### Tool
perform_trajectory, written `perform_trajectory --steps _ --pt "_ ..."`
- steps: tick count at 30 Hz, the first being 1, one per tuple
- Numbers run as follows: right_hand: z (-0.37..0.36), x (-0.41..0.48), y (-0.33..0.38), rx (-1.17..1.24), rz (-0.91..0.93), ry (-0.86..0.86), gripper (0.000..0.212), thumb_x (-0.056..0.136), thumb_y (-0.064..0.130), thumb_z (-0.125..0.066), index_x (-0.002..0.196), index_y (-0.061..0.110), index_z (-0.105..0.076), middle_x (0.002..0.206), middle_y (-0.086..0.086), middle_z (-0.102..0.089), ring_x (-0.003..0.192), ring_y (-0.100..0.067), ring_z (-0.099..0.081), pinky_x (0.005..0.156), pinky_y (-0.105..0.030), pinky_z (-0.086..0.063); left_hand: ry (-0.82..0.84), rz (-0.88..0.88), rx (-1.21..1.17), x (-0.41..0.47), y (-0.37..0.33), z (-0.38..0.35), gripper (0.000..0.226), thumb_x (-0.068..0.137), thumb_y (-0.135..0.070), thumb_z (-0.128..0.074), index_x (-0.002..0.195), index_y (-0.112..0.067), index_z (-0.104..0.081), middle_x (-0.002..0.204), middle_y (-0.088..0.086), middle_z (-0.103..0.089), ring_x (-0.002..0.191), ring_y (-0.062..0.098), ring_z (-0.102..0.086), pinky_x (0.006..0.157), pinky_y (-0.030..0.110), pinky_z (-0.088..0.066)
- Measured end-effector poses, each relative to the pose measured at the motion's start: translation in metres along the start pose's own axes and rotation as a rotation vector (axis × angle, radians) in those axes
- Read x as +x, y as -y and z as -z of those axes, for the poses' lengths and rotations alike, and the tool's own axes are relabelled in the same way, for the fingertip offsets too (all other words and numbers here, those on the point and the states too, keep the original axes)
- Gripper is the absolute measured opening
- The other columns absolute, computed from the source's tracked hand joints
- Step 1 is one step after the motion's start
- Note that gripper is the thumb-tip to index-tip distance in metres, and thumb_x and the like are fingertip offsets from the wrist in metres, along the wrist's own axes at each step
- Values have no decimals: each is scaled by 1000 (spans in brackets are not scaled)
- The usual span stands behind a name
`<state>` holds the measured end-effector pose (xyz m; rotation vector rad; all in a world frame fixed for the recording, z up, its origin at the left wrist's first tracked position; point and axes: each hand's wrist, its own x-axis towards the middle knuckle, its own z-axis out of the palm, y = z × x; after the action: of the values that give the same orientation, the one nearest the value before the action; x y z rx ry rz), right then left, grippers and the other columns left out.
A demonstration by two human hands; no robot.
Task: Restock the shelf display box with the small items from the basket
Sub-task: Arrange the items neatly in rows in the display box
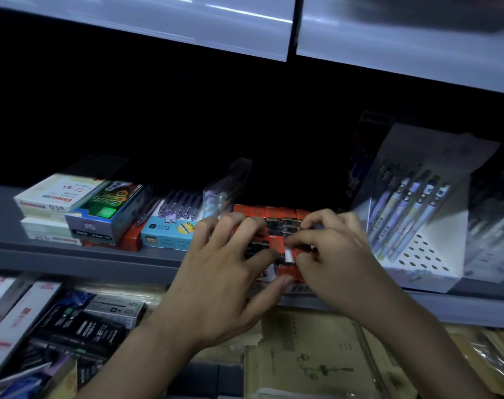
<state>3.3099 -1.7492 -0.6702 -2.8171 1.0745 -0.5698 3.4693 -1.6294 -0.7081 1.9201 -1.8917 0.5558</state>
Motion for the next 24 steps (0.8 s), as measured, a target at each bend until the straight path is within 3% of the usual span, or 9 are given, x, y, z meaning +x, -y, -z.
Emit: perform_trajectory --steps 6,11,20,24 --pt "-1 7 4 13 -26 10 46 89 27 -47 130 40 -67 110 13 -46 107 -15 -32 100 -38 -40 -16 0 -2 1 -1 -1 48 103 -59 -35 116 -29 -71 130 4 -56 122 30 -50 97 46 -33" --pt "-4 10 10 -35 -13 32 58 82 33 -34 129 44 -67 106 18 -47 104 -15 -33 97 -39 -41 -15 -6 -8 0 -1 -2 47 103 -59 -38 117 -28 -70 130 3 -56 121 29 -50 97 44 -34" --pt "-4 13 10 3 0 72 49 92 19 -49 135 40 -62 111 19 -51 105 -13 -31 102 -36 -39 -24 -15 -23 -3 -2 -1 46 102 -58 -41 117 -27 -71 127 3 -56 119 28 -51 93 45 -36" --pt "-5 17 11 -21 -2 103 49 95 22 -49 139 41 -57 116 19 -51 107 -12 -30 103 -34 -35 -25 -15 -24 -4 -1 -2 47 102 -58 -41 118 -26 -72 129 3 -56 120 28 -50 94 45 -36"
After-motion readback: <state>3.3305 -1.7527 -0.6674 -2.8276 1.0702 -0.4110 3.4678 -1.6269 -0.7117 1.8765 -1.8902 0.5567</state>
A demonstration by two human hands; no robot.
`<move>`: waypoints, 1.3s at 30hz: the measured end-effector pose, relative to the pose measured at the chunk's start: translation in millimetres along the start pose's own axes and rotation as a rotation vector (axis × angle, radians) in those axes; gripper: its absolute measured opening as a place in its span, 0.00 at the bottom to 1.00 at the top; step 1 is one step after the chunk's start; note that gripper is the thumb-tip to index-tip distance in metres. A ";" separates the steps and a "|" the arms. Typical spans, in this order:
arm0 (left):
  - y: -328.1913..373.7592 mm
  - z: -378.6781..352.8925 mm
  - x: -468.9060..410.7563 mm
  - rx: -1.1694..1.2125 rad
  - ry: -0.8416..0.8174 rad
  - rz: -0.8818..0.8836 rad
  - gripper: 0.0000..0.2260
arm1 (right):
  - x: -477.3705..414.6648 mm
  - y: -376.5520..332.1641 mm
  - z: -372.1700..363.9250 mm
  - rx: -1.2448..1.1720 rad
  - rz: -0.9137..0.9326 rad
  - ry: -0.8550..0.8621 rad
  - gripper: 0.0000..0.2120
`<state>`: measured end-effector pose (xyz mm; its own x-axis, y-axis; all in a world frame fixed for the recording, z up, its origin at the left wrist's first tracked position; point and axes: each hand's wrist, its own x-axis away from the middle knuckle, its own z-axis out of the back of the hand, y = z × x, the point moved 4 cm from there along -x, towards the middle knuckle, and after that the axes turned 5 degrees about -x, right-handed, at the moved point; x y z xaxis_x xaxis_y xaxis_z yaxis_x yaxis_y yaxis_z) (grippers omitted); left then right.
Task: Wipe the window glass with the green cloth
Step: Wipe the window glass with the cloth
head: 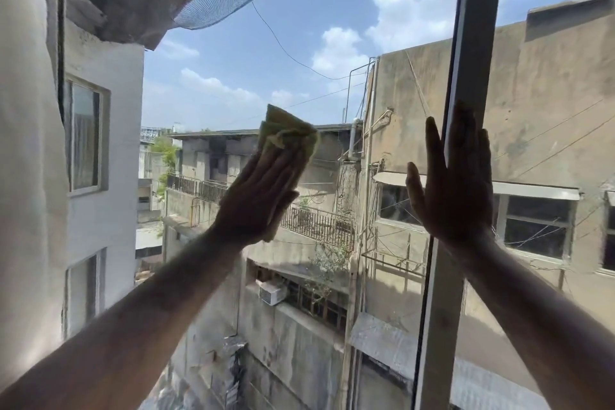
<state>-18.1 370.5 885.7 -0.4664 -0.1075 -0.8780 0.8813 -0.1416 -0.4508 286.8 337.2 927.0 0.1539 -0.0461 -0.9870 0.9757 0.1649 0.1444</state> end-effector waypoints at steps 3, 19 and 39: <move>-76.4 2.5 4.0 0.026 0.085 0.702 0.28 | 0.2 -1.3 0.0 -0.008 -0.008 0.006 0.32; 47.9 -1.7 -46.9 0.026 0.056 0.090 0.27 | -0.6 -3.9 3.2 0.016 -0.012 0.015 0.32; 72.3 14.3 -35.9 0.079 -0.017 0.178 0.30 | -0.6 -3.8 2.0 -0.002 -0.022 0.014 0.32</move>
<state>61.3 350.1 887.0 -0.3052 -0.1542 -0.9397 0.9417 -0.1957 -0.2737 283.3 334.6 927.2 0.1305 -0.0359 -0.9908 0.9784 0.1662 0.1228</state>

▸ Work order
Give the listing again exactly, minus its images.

▸ Task result
### Tool
perform_trajectory, written `perform_trajectory --steps _ --pt "_ ..."`
- steps: tick count at 30 Hz, the first being 1, one per tuple
- Numbers run as follows: right_hand: z (-0.37..0.36), x (-0.41..0.48), y (-0.33..0.38), rx (-1.17..1.24), rz (-0.91..0.93), ry (-0.86..0.86), gripper (0.000..0.212), thumb_x (-0.056..0.136), thumb_y (-0.064..0.130), thumb_z (-0.125..0.066), index_x (-0.002..0.196), index_y (-0.061..0.110), index_z (-0.105..0.076), middle_x (0.002..0.206), middle_y (-0.086..0.086), middle_z (-0.102..0.089), ring_x (-0.003..0.192), ring_y (-0.100..0.067), ring_z (-0.099..0.081), pinky_x (0.005..0.156), pinky_y (-0.105..0.030), pinky_z (-0.086..0.063); left_hand: ry (-0.82..0.84), rz (-0.88..0.88), rx (-1.21..1.17), x (-0.41..0.47), y (-0.37..0.33), z (-0.38..0.35), gripper (0.000..0.226), thumb_x (-0.068..0.137), thumb_y (-0.135..0.070), thumb_z (-0.128..0.074), index_x (-0.002..0.195), index_y (-0.112..0.067), index_z (-0.104..0.081), middle_x (-0.002..0.204), middle_y (-0.088..0.086), middle_z (-0.103..0.089), ring_x (-0.002..0.191), ring_y (-0.062..0.098), ring_z (-0.102..0.086), pinky_x (0.006..0.157), pinky_y (-0.030..0.110), pinky_z (-0.088..0.066)
- Measured end-effector poses, each relative to the pose measured at the motion's start: translation in metres along the start pose's own axes and rotation as a rotation vector (axis × angle, radians) in those axes
- Read x as +x, y as -y and z as -z of those axes, for the poses' lengths and rotations alike, and the tool's own axes are relabelled in the same way, for the fingertip offsets too (all other words and numbers here, those on the point and the states too, keep the original axes)
- Gripper is the absolute measured opening
- The other columns absolute, computed from the source's tracked hand joints
- Step 1 is one step after the motion's start
- Note that gripper is the thumb-tip to index-tip distance in metres, and thumb_x and the like are fingertip offsets from the wrist in metres, along the wrist's own axes at each step
- Values have no decimals: each is scaled by 1000 (spans in brackets are not scaled)
- The usual span stands behind a name
`<state>` holds the measured end-effector pose (xyz m; rotation vector rad; all in a world frame fixed for the recording, z up, its origin at the left wrist's first tracked position; point and axes: each hand's wrist, its own x-axis towards the middle knuckle, its own z-axis out of the palm, y = z × x; after the action: of the values that give the same orientation, the one nearest the value before the action; x y z rx ry rz), right then left, grippers and the other columns left out.
A demonstration by two human hands; no robot.
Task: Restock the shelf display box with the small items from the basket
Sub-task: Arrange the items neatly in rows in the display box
<state>3.3099 -1.7492 -0.6702 -2.8171 1.0745 -0.5698 3.4693 -1.6294 -0.7081 1.9201 -1.8917 0.5558</state>
Motion for the next 24 steps (0.8 s), as measured, a target at each bend until the straight path is within 3% of the usual span, or 9 are given, x, y, z meaning +x, -y, -z.
Emit: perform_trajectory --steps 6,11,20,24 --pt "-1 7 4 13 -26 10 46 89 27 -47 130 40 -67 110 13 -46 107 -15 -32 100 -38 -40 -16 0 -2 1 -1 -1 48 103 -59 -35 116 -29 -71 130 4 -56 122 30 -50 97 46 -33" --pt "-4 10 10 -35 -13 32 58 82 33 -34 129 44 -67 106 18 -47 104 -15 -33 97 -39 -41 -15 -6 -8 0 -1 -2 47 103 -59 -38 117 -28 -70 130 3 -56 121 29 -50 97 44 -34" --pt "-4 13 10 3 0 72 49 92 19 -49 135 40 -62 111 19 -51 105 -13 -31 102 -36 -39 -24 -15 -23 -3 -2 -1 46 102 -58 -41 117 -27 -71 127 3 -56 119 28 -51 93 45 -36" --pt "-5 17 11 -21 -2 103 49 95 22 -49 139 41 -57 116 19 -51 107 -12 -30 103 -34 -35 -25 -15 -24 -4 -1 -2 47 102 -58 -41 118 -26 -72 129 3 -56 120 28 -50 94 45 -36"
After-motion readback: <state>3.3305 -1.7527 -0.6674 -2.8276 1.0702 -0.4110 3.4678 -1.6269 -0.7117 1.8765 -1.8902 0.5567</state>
A demonstration by two human hands; no robot.
`<move>`: waypoints, 1.3s at 30hz: the measured end-effector pose, relative to the pose measured at the chunk's start: translation in millimetres along the start pose's own axes and rotation as a rotation vector (axis × angle, radians) in those axes; gripper: its absolute measured opening as a place in its span, 0.00 at the bottom to 1.00 at the top; step 1 is one step after the chunk's start; note that gripper is the thumb-tip to index-tip distance in metres. A ";" separates the steps and a "|" the arms. Typical spans, in this order:
arm0 (left):
  - y: -328.1913..373.7592 mm
  - z: -378.6781..352.8925 mm
  - x: -468.9060..410.7563 mm
  - rx: -1.1694..1.2125 rad
  - ry: -0.8416..0.8174 rad
  - rz: -0.8818..0.8836 rad
  - gripper: 0.0000..0.2260
arm1 (right):
  - x: -477.3705..414.6648 mm
  - y: -376.5520..332.1641 mm
  - z: -372.1700..363.9250 mm
  - rx: -1.2448..1.1720 rad
  - rz: -0.9137..0.9326 rad
  - ry: -0.8550..0.8621 rad
  - gripper: 0.0000..0.2120
`<state>`: measured end-effector pose (xyz mm; its own x-axis, y-axis; all in a world frame fixed for the recording, z up, its origin at the left wrist's first tracked position; point and axes: each hand's wrist, its own x-axis away from the middle knuckle, its own z-axis out of the back of the hand, y = z × x, the point moved 4 cm from there along -x, towards the middle knuckle, and after that the axes turned 5 degrees about -x, right-handed, at the moved point; x y z xaxis_x xaxis_y xaxis_z yaxis_x yaxis_y yaxis_z) (grippers omitted); left then right.
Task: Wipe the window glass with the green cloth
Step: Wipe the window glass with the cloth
head: 
<state>-18.1 370.5 885.7 -0.4664 -0.1075 -0.8780 0.8813 -0.1416 -0.4508 286.8 337.2 927.0 0.1539 -0.0461 -0.9870 0.9757 0.1649 0.1444</state> end-effector waypoints at steps 3, 19 and 39: <move>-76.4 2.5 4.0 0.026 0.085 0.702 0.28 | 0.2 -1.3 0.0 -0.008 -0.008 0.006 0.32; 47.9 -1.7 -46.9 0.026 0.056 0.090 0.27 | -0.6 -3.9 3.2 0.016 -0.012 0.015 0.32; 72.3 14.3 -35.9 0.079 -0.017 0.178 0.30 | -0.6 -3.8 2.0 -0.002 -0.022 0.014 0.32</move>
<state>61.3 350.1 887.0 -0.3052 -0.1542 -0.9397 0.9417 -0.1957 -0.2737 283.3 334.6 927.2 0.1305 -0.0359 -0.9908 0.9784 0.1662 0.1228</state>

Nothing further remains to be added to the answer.